As a technical detail, I first run GridSearchCV spanning a wide range of the parameter, then zoom in on the optimal region to improve the result. Once that is done, we just run a simple ridge regression with the optimal \alpha and evaluate the results. Here’s the output

1 2 3 4 | Best parameter alpha = 0.000104811313415 R2 calibration: 0.804 R2 CV (Ridge): 0.661 MSE CV (Ridge): 2.642 |

The results are quite comparable. In fairness, I haven’t done much work in optimising the results, however I just wanted to make the point of the close equivalence between ridge and PCR when it comes to NIR data. This is, in my opinion, one of the reasons why good old principal component selection methods (such as PCR or PLS) are still very much the way to go in NIR chemometrics.

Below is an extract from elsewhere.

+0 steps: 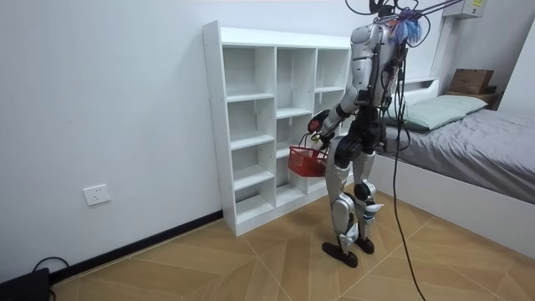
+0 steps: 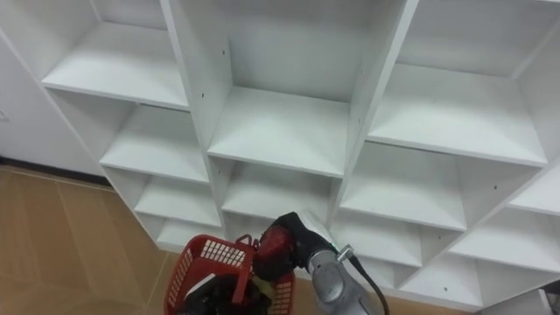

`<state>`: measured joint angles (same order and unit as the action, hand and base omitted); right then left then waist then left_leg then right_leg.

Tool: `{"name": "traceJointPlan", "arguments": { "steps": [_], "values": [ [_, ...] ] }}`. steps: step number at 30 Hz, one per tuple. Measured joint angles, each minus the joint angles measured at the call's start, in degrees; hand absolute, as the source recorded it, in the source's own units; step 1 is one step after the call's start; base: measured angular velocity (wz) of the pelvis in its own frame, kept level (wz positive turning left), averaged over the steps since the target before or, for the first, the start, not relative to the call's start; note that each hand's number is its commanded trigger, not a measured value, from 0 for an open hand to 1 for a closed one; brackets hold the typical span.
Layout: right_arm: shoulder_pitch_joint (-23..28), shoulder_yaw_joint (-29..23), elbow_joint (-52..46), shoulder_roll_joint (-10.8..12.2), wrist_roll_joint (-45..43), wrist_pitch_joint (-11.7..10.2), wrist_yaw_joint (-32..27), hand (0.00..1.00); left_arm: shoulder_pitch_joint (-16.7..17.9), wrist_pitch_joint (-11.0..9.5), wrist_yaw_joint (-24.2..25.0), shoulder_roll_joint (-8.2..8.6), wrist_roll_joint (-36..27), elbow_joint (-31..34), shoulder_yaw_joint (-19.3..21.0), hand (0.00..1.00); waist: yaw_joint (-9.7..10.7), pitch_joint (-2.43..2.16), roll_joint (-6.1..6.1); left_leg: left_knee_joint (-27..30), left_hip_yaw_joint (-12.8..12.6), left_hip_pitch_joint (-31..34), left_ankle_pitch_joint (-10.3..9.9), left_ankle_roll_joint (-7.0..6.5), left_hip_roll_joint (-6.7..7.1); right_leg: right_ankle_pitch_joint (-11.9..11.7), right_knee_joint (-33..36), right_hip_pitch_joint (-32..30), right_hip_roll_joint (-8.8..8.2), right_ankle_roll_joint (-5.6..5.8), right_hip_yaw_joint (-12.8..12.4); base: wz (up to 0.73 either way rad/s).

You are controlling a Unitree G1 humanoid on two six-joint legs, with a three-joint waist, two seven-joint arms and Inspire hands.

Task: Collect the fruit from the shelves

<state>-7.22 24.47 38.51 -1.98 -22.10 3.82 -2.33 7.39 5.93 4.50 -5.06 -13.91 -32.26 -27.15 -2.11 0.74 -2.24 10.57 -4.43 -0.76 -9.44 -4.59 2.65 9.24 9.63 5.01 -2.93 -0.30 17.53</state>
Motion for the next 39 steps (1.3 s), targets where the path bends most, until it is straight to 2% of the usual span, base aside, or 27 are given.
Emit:
{"name": "traceJointPlan", "arguments": {
  "steps": [6,13,27,35,39],
  "values": [
    [0.01,0.39,-0.82,-0.16,-1.04,0.00,0.05,1.00,0.02,0.00,-0.07,0.11,0.00,0.00,0.02,1.00,-0.03,-0.01,0.18,0.15,0.02,-0.46,0.01,0.00,-0.02,0.00,0.00,0.26,0.02,0.00,0.01,0.00],
    [0.36,0.69,-0.60,-0.37,-0.93,0.00,0.10,1.00,0.15,0.01,-0.13,0.09,0.01,0.00,0.00,1.00,-0.06,0.20,0.64,-0.07,0.02,-0.95,-0.02,-0.02,0.00,0.00,-0.02,0.91,0.03,0.00,0.03,0.00],
    [1.79,1.05,2.09,-0.53,-0.05,0.00,1.12,1.00,0.25,0.02,0.10,0.08,0.00,-0.94,0.03,1.00,-0.14,0.18,0.64,0.10,0.02,-0.87,-0.02,-0.02,0.00,0.00,0.00,0.94,0.02,0.00,0.06,0.00],
    [1.78,1.13,4.16,-0.61,1.71,-0.01,2.70,1.00,1.48,0.02,0.73,0.06,0.00,-0.96,0.01,1.00,-0.01,-0.14,-0.08,0.32,0.10,-0.86,-0.03,-0.04,0.01,0.00,0.04,1.18,-0.11,0.00,0.66,0.01],
    [1.83,1.12,6.74,-0.63,4.31,-0.01,2.82,1.00,1.88,0.02,0.73,-0.04,-0.03,-0.99,-0.06,1.00,0.20,-0.07,-0.37,0.74,0.62,-0.94,-0.13,-0.16,0.08,0.02,-0.01,1.68,-0.19,0.03,1.19,0.08]
  ]
}}
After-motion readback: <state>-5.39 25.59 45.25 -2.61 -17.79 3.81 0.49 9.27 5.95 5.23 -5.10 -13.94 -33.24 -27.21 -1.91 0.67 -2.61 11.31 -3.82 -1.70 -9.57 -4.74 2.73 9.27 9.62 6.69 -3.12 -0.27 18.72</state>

Nevertheless, let’s spend a few more words on the difference between ridge and PCR, and why one may want to choose one over the other

## Comparison between Principal Components Regression and Ridge Regression

Let’s venture a qualitative comparison between the two techniques. I have grouped the comparison between a few features of both regression types, which I hope will help understanding some of the fine differences between the two approaches.

PCR | Ridge |

Selects and keeps only the main principal components | Tunes the strength of the coefficients continuously, keeping all coefficients in play |

The only hyperparameter is the number of principal components, which is an integer | The hyperparameter alpha can be adjusted continuously, potentially offering more flexibility |

Great for visualisation and intuitive understanding of the data | Not so intuitive as looking for the coefficient magnitude requires some additional effort |

Provides dimensionality reduction | Keeps the dimensionality of the problem the same |

We’ll be talking more on machine learning techniques in future posts. Until then, thanks for reading!